After three years of hard work, their traditional Holm Park ground has finally been fitted with a state-of-the-art FIFA Two Star synthetic pitch.
Back in 2010, Armagh City applied for for funding from Sport NI. They were awarded a £245,000 grant towards the cost of the project, while Armagh City and District Council also pitched in to make the club's dream become a reality.
Construction work began in June 2013, and was finished just in time for City to host Lurgan Celtic on Saturday in the Bob Radcliffe Cup. But chairman Philip Johnston was keen to point out it won't just be Armagh City's first team who will benefit from the new surface.

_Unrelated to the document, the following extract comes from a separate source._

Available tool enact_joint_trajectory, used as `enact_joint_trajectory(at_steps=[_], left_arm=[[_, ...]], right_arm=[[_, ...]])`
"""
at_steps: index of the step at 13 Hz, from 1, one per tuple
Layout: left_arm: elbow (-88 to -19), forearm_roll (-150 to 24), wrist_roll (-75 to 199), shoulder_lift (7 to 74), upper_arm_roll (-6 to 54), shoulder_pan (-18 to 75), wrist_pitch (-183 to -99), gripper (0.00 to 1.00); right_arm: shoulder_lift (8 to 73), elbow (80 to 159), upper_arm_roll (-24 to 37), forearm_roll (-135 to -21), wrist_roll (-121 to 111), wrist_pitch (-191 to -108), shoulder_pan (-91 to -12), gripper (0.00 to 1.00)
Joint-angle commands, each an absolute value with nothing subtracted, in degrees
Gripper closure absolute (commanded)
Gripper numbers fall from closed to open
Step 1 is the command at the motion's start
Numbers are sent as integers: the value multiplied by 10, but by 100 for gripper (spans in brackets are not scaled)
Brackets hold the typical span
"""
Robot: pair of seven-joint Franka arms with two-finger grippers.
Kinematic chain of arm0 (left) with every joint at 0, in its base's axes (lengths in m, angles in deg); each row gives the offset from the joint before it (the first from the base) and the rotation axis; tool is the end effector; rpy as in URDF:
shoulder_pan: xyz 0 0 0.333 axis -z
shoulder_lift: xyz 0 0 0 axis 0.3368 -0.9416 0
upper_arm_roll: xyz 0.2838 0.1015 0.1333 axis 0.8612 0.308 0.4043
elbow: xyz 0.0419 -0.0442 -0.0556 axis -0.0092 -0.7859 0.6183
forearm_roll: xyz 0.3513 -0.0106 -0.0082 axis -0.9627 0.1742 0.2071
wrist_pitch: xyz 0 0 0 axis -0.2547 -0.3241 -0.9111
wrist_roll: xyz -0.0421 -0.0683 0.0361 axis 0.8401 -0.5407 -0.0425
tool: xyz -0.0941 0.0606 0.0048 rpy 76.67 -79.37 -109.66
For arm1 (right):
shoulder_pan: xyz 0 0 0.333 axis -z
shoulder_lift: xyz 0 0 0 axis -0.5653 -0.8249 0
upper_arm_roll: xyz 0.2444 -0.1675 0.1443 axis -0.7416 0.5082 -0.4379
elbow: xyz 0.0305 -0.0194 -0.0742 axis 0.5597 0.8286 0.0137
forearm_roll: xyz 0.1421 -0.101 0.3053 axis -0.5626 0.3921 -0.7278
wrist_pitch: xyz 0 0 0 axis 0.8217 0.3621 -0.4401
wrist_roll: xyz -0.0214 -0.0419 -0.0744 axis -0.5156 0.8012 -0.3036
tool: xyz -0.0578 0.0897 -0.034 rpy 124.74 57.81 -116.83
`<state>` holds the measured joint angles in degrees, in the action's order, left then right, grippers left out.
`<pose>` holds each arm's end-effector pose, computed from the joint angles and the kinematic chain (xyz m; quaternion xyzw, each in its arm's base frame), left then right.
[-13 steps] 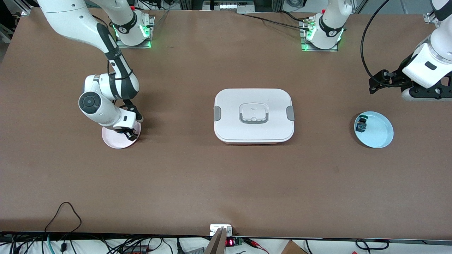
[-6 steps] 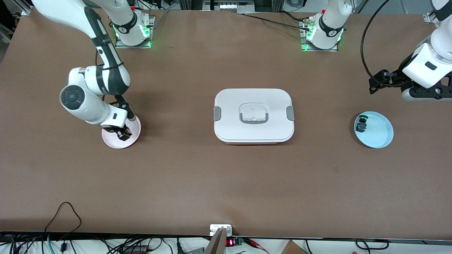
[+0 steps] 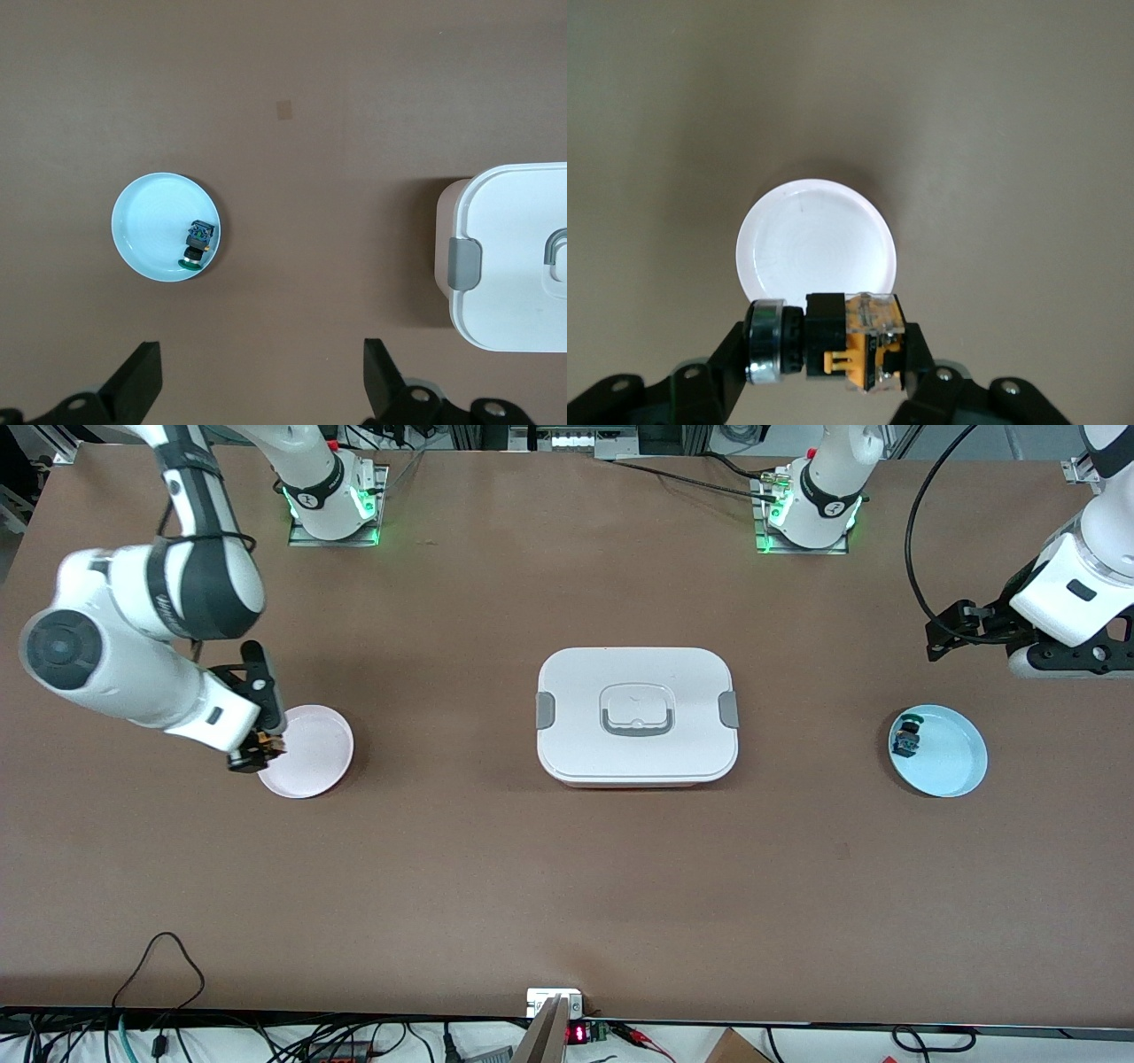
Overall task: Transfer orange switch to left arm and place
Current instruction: 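Lift the orange switch off the white plate with the right gripper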
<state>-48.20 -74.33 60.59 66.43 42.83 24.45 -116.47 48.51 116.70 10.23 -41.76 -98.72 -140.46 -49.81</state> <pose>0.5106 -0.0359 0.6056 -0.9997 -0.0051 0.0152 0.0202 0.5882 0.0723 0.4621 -0.6087 -0.7919 0.0430 0.0217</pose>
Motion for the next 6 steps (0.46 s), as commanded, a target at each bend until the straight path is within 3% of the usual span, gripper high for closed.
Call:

Johnston explained : “We have a large mini-soccer school, youth teams from under-11 to under-18, a girls team, a senior ladies team and our two senior teams. By training and playing on our own pitch we will save all the money that was going out of our club for facility hire. We will be able to re-invest this back into the club, on training of youth coaches.
“It will also benefit the wider community of Armagh, as our council area now has another state-of-the-art facility that can be hired out to all sports teams. We'd like thank our council and Sport Northern Ireland for their support in our vision.”
In recent years, 3G pitches have become common place with many players and high-profile managers voicing their reservations about artificial surfaces, but chairman Johnston believes these pitches can only benefit the local game.
“Too many matches get called off due the the weather in this country.
“That means games get congested into smaller pockets of time, leading to poor pitch upkeep because the pitches have no time to repair themselves. I believe poor pitches lead to poor technique, poor players and poor results.
“Our state-of-the-art 3G pitches allows for football all-year round. We've a flat surface which allows for young players to work on their technique.
“We can now spend more time with the young players who want to improve their game. There are quite a lot of these surfaces in Northern Ireland now and I believe in time it will help us produce more gifted and creative players. If we can improve our technique maybe results like losing to Luxembourg will become a thing of the past.”
Of course 3G pitches don't last for ever. Some within the football fraternity have raised concerns about what will happen 10 years down the line, when these artificial surfaces start to become threadbare.
Johnston explained that he is not concerned about Holm Park's sustainably.
“It has a 10 year life span. And even then, if it is kept correctly only the top playing surfaces will need to be replaced.
“Our aim is to put away £18,000 a year to play for a replacement surface in a decade's time.”
With Armagh City well-placed in the Belfast Telegraph Championship Two and their 3G pitch now in place, this could prove to be a very good season for the Holm Park club.